= WORK TO BE COMPLETED =
Your copy of the lines below must match them exactly and contain no images.

= SUPPLIED INFORMATION =
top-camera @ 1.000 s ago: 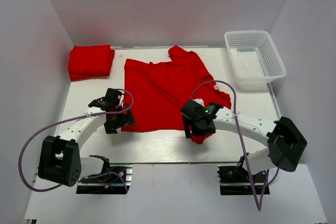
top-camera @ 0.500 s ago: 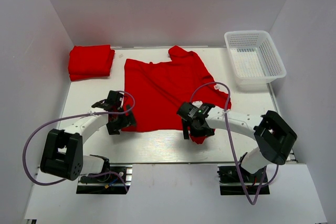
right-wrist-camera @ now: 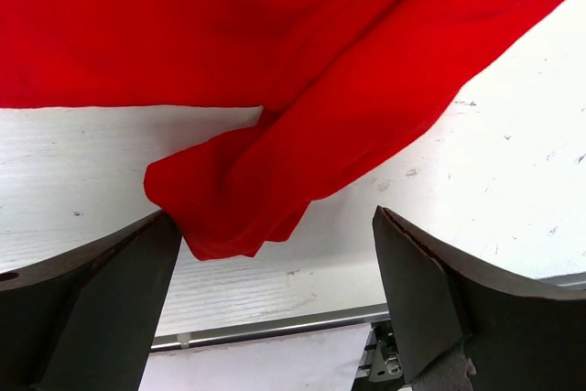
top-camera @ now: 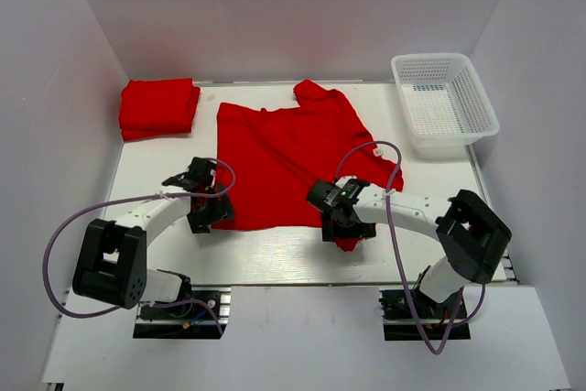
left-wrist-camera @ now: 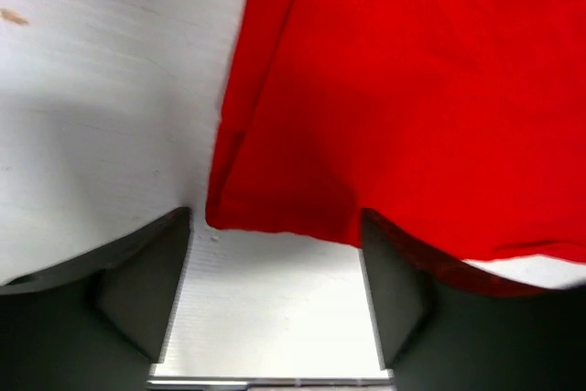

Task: Fold and stack the t-shirts
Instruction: Flatten out the tshirt, then grap the side of the flattened tshirt furthest away from the robot with both arms, then fold the flattened tshirt in 1/3 of the way

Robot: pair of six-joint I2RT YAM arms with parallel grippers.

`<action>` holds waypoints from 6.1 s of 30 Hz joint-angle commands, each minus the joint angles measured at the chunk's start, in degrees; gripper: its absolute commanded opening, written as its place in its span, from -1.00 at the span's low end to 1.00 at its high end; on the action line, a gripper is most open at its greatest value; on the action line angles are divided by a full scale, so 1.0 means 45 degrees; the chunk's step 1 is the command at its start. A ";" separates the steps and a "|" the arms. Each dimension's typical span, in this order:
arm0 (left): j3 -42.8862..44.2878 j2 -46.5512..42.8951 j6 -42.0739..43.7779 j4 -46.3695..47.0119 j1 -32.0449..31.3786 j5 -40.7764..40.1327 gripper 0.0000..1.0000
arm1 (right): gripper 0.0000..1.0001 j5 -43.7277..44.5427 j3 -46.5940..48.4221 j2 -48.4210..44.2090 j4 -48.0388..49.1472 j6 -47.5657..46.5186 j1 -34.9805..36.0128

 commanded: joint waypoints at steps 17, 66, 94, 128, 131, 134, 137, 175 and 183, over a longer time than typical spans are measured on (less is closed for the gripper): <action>-0.0333 0.0647 -0.0181 0.1160 0.0024 -0.0985 -1.00 | 0.80 0.0362 0.0614 -0.0024 -0.0533 0.0056 0.0215; 0.1444 -0.0976 -0.0416 -0.2295 0.0141 -0.2645 -1.00 | -1.00 -0.1242 -0.4484 -0.8635 -0.1606 0.2455 -0.1055; 1.0862 0.1572 0.2004 -0.2472 0.0141 -0.2663 -1.00 | -1.00 0.6510 0.4007 -0.5168 0.0534 -0.0877 -0.3355; 2.1151 -0.2890 0.6871 0.0594 0.0337 0.1362 -1.00 | -1.00 0.2237 1.5262 -0.7641 0.8705 -1.3421 -0.5489; 2.0763 -0.2890 0.6869 0.0594 0.0337 0.1048 -1.00 | -1.00 0.2859 1.4990 -0.7232 0.8764 -1.4025 -0.5411; 1.9515 -0.2890 0.6869 0.0477 0.0337 0.0639 -1.00 | -1.00 0.4572 1.3158 -0.6938 1.0068 -1.4959 -0.5430; 1.6843 -0.2890 0.6557 0.0924 0.0201 -0.0471 -1.00 | -1.00 0.6486 1.0132 -0.6685 1.2841 -1.6112 -0.5430; 1.5199 1.0978 0.6243 0.3446 0.2661 -0.1317 -1.00 | -1.00 0.2471 1.1262 0.7185 0.9370 -1.1273 -0.7832; 1.4159 1.0332 0.6380 0.3895 0.2661 -0.1200 -1.00 | -1.00 0.2119 0.7805 0.4452 0.7867 -0.9536 -0.7774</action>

= EXERCISE ANSWER =
top-camera @ 1.000 s ago: 
top-camera @ 0.500 s ago: 
right-wrist-camera @ now: 
top-camera @ now: 
left-wrist-camera @ now: 

Task: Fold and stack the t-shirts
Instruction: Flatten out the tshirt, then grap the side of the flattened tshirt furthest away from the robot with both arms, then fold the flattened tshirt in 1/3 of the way

Robot: pair of six-joint I2RT YAM arms with parallel grippers.

`<action>` holds waypoints from 6.1 s of 30 Hz joint-angle commands, each minus the joint angles measured at the chunk's start, in degrees; gripper: its absolute commanded opening, written as its place in its span, from -1.00 at the span's low end to 1.00 at its high end; on the action line, a gripper is most open at its greatest value; on the action line angles are divided by a full scale, so 1.0 means 45 degrees; the chunk's step 1 is the command at its start. A ";" separates the steps and a "|" the arms. Each dimension's typical span, in this order:
arm0 (left): j3 -42.8862..44.2878 j2 -46.5512..42.8951 j6 -42.0739..43.7779 j4 -46.3695..47.0119 j1 -32.0449..31.3786 j5 -40.7764..40.1327 gripper 0.0000..1.0000
arm1 (right): gripper 0.0000..1.0001 j5 -43.7277..44.5427 j3 -46.5940..48.4221 j2 -48.4210..44.2090 j4 -48.0388..49.1472 j6 -47.5657..46.5186 j1 -34.9805..36.0128

 commanded: joint waypoints at steps 17, 66, 94, 128, 131, 134, 137, 175 and 183, over a longer time than typical spans are measured on (less is closed for the gripper): <action>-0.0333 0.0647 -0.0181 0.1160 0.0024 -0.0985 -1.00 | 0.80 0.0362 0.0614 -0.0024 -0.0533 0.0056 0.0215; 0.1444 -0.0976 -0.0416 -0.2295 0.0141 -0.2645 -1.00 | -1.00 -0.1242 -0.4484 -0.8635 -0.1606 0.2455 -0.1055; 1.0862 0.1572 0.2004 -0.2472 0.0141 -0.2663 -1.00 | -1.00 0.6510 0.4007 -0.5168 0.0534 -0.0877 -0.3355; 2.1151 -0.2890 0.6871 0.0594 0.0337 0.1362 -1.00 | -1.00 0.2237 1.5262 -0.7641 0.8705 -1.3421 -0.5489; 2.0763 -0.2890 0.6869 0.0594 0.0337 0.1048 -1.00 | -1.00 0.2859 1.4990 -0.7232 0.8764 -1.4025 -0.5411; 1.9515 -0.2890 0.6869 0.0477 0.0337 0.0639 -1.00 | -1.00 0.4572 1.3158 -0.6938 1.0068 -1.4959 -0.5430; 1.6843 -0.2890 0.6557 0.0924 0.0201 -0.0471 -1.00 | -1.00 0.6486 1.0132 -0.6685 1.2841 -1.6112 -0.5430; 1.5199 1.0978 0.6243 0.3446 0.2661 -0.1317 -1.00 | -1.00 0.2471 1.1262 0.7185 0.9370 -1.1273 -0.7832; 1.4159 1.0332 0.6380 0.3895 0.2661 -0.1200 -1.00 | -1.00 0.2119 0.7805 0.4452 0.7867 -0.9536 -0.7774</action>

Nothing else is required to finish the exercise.